Its hard for me to get it all down because there have been so many things.  I'll do my best - I may need to do it in shifts - I've got 2 little kids that could wake up any minute!

Did you feel a touch or experience any physical contact from the deceased?           

Yes


One time soon after she died I think it may have been a dream - I'm honestly not sure.  Its the only time I've ever been scared by any of this. I was asleep in a recliner and I felt her grab my hand - it scared me. I was trying to wake my husband but couldn't talk.  At the time it seemed that she was trying to pull me with her by the hand - but if it was her I'm sure she was trying to hold my hand or comfort me.  It may have been a dream???

       Is there any possibility what you felt was from any other source present in the surroundings at the time of your experience? 

It could not have been another person - but it may have been a dream.


How long did the experience last?       

When I've "felt her" its been brief - less than a minute.  But events are on-going


Was the beginning and end of the experience gradual or more sudden?        

The three times I've actually felt her (that tingly feeling) its been brief and like a gradual departing


Could you sense the emotions or mood of the deceased?          

Yes


She is trying to comfort me - I think it would be a hug if she were alive

How do you currently view the reality of your experience?          
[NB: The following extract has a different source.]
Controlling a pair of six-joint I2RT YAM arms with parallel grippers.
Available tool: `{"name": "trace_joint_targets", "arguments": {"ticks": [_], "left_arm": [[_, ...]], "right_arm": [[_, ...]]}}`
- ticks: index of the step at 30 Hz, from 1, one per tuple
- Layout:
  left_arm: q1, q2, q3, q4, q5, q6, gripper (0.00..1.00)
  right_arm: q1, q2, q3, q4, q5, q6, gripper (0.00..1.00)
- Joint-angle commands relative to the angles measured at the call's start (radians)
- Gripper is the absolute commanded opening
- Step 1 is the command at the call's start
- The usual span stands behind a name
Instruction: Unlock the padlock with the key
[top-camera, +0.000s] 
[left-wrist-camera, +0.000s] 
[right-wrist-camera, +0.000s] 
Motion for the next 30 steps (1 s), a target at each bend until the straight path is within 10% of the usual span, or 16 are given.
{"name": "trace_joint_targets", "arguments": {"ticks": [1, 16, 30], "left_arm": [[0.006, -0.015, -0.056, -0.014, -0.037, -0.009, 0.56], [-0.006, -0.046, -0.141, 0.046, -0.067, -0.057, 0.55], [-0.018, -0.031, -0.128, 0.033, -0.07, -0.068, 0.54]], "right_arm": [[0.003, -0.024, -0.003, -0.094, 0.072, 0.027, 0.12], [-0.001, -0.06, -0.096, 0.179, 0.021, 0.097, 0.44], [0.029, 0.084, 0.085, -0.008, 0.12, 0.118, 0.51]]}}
Experience was probably real


            Please explain why you view the reality of your experience as real or not real:         

So many things have happened that should prove to me that this is real " I can almost hear my mother saying  "for heavens sake Wendy, there is only so much i can do"  But part of my still wonders if I'm just imagining it or reading to much into nothing???


            Was the experience dream like in any way?  

N0 comment


I've had dreams where I think she is trying to communicate - but I've also had experiences where I'm wide awake.
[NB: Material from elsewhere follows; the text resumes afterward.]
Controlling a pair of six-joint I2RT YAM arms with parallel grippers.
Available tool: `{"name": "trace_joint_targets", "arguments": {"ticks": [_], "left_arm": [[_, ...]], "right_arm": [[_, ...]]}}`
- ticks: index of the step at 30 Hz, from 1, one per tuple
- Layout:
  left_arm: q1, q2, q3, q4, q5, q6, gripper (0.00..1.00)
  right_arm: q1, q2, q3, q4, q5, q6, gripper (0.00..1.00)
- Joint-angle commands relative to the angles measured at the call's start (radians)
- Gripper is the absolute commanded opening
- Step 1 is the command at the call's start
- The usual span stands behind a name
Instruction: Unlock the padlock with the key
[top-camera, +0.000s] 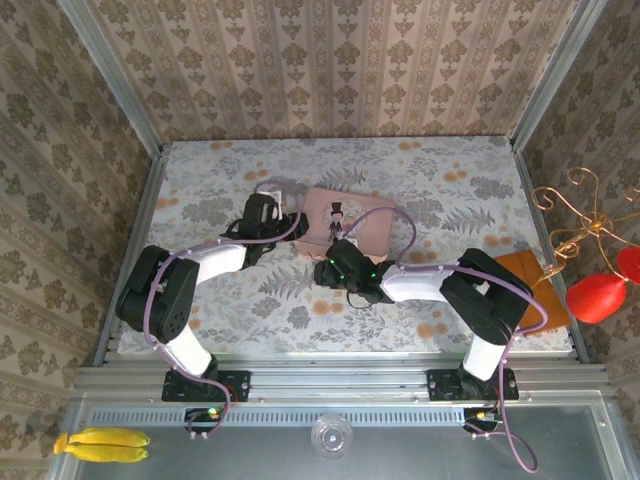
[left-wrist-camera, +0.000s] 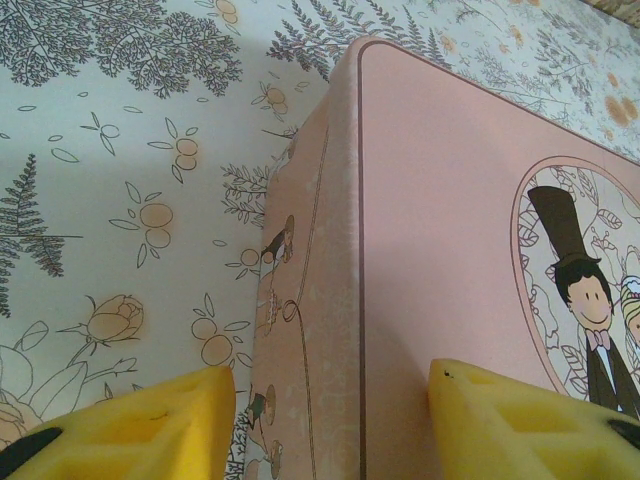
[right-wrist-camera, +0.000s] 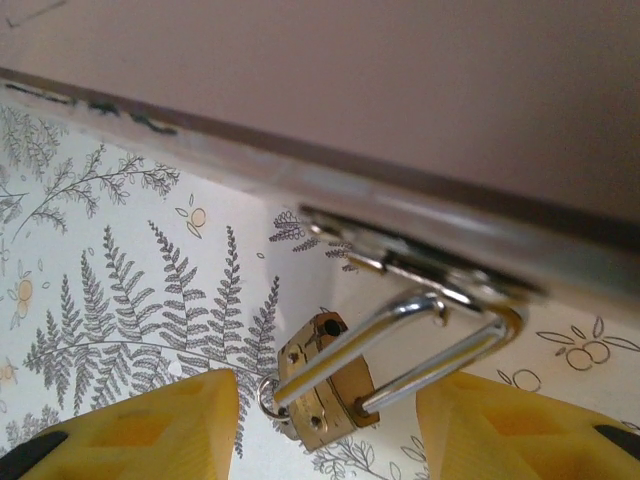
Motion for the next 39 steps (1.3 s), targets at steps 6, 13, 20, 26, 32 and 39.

Describe in detail your feelings/emotions during the experience:          

The three times I've felt her presence strongly - I've been missing her and then I feel sad but comforted.


Was there any emotional healing in any way following the experience?          

Yes


What was the best and worst part of your experience?     
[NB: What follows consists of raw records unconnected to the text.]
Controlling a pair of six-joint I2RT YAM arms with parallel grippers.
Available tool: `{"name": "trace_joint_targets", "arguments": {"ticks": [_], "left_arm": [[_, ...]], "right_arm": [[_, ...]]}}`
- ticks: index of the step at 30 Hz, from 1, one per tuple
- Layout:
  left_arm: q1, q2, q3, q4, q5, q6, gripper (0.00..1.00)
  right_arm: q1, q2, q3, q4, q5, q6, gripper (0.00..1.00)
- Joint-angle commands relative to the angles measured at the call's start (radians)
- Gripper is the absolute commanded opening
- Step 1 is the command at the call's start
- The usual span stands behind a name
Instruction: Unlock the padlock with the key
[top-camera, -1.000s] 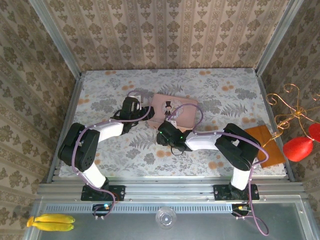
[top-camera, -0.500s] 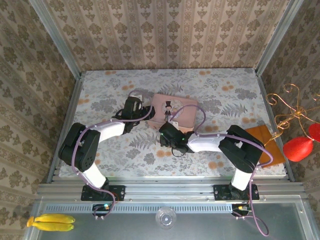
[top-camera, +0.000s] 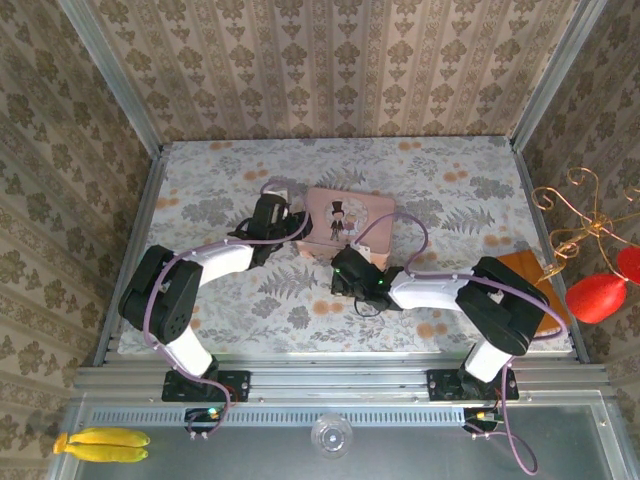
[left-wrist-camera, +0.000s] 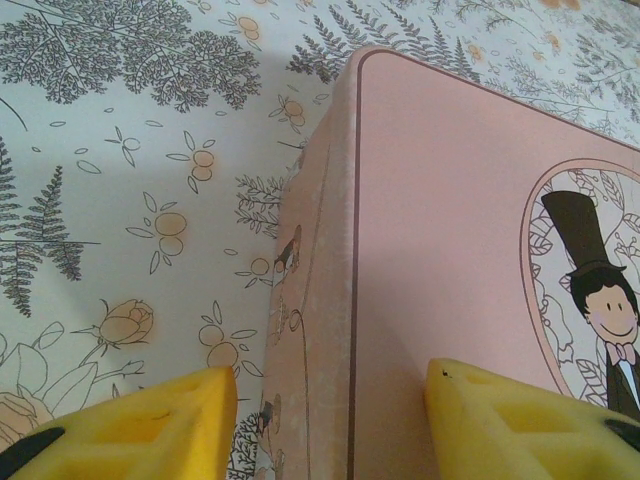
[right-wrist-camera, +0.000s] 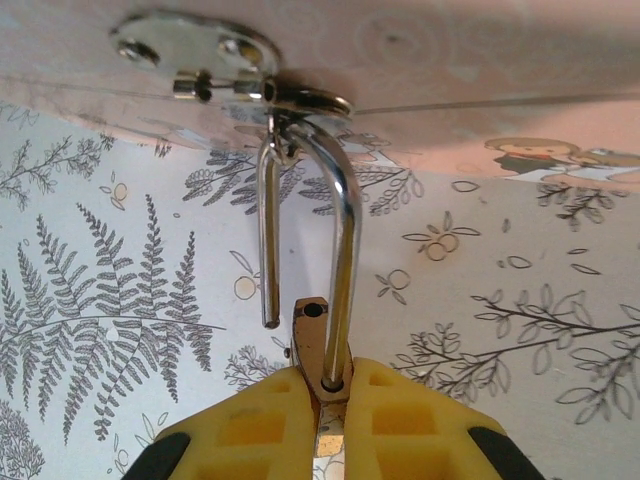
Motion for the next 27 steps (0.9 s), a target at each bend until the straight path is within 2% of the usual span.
{"name": "trace_joint_targets", "arguments": {"ticks": [1, 13, 22, 27], "left_arm": [[-0.016, 0.047, -0.012, -0.141, -0.035, 0.0, 0.53], [-0.1, 0.037, -0.031, -0.156, -0.106, -0.034, 0.53], [-0.164, 0.037, -0.059, -0.116, -0.17, -0.085, 0.53], [-0.173, -0.005, -0.064, -0.099, -0.166, -0.077, 0.54]], "right_arm": [[-0.025, -0.04, -0.042, -0.021, 0.074, 0.066, 0.0], [-0.11, -0.113, -0.125, 0.047, 0.045, 0.159, 0.0], [-0.172, -0.178, -0.162, 0.065, 0.029, 0.143, 0.0], [-0.216, -0.205, -0.179, 0.053, -0.007, 0.138, 0.0]]}}
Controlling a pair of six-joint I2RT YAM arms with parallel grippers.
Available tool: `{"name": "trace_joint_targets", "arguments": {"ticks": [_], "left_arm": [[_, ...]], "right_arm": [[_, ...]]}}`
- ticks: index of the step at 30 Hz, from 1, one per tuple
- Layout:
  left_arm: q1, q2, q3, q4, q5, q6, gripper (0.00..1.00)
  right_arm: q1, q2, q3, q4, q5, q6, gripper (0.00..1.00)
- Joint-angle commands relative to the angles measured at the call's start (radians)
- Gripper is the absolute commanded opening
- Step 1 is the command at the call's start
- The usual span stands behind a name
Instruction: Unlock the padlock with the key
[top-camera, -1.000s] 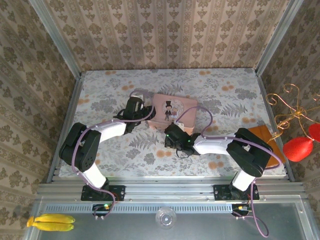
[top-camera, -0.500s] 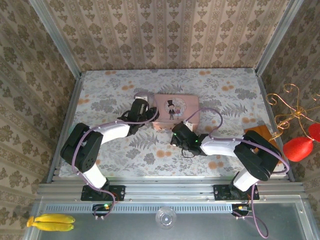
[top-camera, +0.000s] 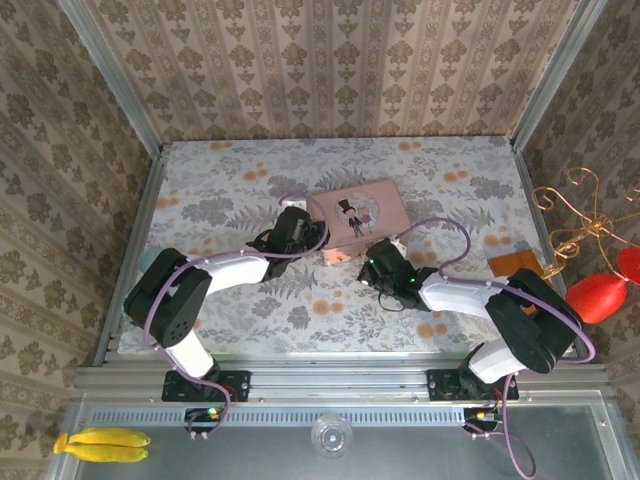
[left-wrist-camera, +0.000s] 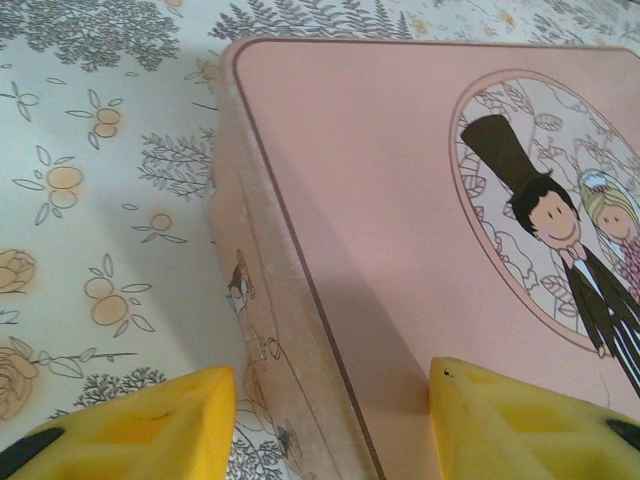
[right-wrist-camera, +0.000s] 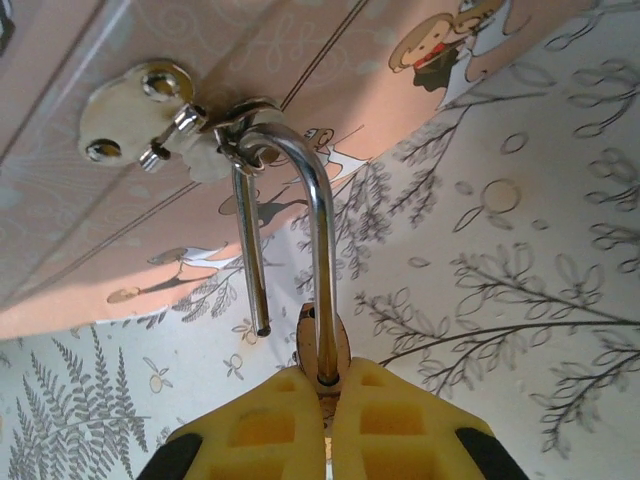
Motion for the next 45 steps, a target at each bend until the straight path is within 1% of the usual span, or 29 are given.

Its very comforting to me - it makes me miss her a little less.  The worst - I'm scared she'll stop.


Has your life changed specifically as a result of your experience?        

Yes


Did you have any changes of attitudes or beliefs following the experience?   Yes

Did the experience give you any spiritual understandings such as life, death, afterlife, God, etc.?           

Yes, It makes me doubt a lot less.  I think I have more faith now.


Death Compacts are when two or more living people promise among themselves that whoever dies first will try to contact the other(s).  Have you ever made such a compact?       

Uncertain


She said she would try to get through or send a sign - but we never agreed on anything.  Interesting though that the balloons (her last request was to release balloons on her b-day) and a clock (its happened in our family before) are involved.

Did you observe or hear anything regarding people or events during your experience that could be verified later?         

Yes


The clock definitely stops and starts and can be seen by other people.

What emotions did you feel during the experience?           

Happy, sad,  "wow did that just happen"


Was the experience witnessed or experienced by others?          

Uncertain


This is getting difficult to answer questions because I've had so many things happen.  There are things such as a clock that stops and starts at very interesting/significant times - my whole family has witnessed that.  There are other things such as dreams and feelings that only I have experienced.

Have you shared this experience with others?        

Yes


Have you shared this experience formally or informally with any other researcher or web site?  

No


Were there any associated medications or substances with the potential to affect the experience?            No

Following the experience, have you had any other events in your life, medications or substances which reproduced any part of the experience?        

No 


Did you ever in your life have a near-death experience, out of body experience or other spiritual event?